Sin embargo, miles de comentarios llenos de desprecio cargan contra cada víctima de violencia machista. Y siempre para lo mismo: para criminalizar a la víctima, para victimizar al criminal, para confundir feminismo con un supuesto hembrismo, para justificar el maltrato asegurando, sin ningún tipo de pruebas, lo anteriormente expuesto: que las víctimas reales son ellos. Nadie nunca hace valer la presunción de inocencia, excepto si se trata de un “presunto” maltratador. Nos pasamos el día emitiendo juicios y tenemos la certeza de la corrupción, de las mentiras de los gobiernos, de un largo etcétera, y ante la evidencia, nadie repara, lógicamente, en la presunción de inocencia. Sin embargo, todo eso cambia ante un “presunto” maltratador. Entonces, la presunción de inocencia se vuelve sagrada e intocable. Se asegura que la mujer miente incluso cuando la denuncia no la ha interpuesto ella sino que el juez ha sido el que ha imputado al “presunto” maltratador después de que la policía viera indicios de violencia machista. (veáse el reciente caso de Juan Fernando Aguilar).

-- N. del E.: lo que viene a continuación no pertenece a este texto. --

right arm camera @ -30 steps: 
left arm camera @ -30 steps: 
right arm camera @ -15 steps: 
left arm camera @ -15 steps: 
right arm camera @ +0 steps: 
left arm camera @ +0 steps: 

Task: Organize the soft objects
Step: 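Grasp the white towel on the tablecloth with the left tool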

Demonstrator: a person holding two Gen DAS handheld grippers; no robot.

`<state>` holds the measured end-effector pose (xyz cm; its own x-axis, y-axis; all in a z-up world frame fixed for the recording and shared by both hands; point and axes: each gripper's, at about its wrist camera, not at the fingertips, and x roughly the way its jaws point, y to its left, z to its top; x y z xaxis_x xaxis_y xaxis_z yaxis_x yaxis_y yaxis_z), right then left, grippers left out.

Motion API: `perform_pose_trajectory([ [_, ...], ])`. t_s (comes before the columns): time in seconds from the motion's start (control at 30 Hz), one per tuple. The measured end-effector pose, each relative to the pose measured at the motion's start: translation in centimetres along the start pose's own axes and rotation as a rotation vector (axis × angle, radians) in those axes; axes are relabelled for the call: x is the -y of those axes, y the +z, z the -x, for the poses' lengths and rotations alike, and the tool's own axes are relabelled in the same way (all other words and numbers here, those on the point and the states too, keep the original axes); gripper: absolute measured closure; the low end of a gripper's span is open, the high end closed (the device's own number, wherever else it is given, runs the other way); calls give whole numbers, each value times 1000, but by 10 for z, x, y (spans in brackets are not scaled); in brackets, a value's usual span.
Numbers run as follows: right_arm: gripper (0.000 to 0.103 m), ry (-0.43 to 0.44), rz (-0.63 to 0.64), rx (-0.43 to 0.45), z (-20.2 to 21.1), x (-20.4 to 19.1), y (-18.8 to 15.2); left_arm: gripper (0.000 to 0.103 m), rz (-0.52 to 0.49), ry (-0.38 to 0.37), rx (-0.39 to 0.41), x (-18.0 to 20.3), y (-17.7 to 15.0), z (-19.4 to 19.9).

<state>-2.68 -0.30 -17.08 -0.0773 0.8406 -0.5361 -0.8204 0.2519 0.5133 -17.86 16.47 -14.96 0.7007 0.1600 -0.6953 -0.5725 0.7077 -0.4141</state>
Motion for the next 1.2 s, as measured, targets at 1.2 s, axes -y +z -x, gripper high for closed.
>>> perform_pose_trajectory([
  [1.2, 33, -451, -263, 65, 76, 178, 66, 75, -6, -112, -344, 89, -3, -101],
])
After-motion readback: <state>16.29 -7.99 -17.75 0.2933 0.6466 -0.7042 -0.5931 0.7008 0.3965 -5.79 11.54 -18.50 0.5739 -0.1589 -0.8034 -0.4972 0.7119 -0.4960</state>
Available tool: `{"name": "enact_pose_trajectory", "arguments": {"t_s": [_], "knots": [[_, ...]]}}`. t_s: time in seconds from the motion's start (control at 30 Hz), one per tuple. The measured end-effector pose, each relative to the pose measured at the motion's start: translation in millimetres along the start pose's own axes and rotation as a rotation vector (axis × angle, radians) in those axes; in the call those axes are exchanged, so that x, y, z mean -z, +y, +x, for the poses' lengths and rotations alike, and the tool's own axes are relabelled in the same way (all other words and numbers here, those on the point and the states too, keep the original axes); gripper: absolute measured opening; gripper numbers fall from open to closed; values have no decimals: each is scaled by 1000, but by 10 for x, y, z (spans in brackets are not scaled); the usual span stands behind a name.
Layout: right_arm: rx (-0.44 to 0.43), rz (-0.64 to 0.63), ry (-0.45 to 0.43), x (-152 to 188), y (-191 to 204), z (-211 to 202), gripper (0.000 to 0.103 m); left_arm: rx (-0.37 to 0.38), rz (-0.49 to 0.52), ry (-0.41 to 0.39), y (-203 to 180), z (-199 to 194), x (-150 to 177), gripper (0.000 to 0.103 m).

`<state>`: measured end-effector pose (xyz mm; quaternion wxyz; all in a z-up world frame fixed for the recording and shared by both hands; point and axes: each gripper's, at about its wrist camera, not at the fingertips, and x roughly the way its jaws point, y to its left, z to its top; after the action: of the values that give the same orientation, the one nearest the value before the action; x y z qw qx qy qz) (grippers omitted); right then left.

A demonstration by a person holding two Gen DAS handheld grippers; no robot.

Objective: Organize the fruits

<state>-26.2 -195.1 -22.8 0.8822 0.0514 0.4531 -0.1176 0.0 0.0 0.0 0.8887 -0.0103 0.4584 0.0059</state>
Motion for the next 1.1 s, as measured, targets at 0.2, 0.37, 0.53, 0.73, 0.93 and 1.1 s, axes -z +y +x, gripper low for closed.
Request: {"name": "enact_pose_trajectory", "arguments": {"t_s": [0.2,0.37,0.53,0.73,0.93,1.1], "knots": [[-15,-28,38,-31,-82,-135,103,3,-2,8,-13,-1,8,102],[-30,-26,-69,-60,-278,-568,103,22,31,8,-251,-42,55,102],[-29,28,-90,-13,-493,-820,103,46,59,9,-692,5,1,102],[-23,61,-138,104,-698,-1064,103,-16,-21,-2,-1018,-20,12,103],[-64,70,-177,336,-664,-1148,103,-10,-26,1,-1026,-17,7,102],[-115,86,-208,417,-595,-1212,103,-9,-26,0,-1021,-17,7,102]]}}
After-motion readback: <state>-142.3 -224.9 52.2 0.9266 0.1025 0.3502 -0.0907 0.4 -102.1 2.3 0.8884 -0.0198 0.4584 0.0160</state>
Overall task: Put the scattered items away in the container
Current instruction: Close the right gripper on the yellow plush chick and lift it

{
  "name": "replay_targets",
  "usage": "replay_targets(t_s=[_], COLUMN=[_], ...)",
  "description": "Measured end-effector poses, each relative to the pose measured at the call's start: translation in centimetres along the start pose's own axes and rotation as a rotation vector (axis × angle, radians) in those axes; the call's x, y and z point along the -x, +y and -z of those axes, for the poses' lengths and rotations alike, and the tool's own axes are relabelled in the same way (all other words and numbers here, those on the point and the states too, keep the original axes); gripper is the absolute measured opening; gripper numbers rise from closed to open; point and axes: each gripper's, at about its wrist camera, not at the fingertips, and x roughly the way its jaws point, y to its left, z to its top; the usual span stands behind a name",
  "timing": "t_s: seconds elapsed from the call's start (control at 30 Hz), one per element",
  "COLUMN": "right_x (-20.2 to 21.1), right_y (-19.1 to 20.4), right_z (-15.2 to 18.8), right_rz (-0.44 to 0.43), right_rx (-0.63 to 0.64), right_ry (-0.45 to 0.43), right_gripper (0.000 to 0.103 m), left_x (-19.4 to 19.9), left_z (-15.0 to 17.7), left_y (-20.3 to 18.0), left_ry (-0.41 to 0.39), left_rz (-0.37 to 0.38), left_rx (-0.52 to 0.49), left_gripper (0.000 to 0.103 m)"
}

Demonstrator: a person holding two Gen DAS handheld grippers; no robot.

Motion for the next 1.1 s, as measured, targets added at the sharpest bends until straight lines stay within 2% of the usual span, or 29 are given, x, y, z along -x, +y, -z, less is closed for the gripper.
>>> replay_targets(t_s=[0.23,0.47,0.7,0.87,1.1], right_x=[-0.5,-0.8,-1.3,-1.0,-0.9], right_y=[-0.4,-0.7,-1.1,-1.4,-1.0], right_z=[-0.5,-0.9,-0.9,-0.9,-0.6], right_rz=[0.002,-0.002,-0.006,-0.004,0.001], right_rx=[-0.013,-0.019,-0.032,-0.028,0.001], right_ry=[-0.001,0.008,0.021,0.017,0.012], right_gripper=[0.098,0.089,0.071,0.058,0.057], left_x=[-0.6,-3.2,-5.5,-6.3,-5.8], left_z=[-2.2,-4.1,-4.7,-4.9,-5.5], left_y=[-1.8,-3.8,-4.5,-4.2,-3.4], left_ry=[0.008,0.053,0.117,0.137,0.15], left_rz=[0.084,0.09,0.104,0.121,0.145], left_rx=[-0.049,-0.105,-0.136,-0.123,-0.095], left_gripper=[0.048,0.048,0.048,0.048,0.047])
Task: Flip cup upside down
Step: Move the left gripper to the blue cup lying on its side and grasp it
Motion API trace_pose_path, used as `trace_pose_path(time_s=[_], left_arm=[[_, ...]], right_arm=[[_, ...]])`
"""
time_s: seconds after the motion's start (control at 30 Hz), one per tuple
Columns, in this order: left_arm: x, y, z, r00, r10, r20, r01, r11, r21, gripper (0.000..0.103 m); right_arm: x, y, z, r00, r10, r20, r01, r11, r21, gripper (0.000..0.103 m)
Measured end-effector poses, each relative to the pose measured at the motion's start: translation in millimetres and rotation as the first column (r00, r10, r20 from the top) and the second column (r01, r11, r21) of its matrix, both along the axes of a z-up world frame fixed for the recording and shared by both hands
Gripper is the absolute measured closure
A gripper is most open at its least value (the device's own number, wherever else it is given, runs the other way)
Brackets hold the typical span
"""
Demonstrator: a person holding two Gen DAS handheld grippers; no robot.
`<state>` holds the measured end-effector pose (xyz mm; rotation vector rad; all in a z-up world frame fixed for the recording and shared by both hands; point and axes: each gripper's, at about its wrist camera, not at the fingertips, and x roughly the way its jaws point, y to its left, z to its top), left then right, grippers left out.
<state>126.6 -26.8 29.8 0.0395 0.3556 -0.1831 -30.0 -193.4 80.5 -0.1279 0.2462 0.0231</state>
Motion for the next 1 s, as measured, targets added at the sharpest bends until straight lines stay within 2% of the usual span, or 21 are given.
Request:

Y es que el patriarcado es robusto y cuenta con decididos entregados a su causa. Y es que algunos (que por supuesto ¡no todos!) tienen claro cómo neutralizar lo sensato, lo justo, lo evidente. Y cómo proteger el machismo que tantos bienes les procura.

Y entre discusión y discusión, lo real es un feminicidio más. Y entre argumento y argumento, lo real es que otra violación se produce. Y entre insulto e insulto al feminismo, lo real es que otra mujer habrá sufrido otra paliza. Lo triste es que la realidad es una, y se llama misoginia. Y cada ninguneo, cada comentario que habla de denuncias falsas, cada intento de volver estructural algo que no existe (la violencia hembrista), debilita la lucha contra el patriarcado y el terrorismo machista: que es este nuestro enemigo a batir. Y es que, el machismo mata, y quien no lo condena, quien elide ser tajante con esta realidad, quien manipula los datos y se escuda en mentiras... automáticamente, se convierte en cómplice. El único que tiene que morir es el patriarcado, y seguirá robusto mientras encuentre aliados. Y los tiene. ¡Vaya si los tiene!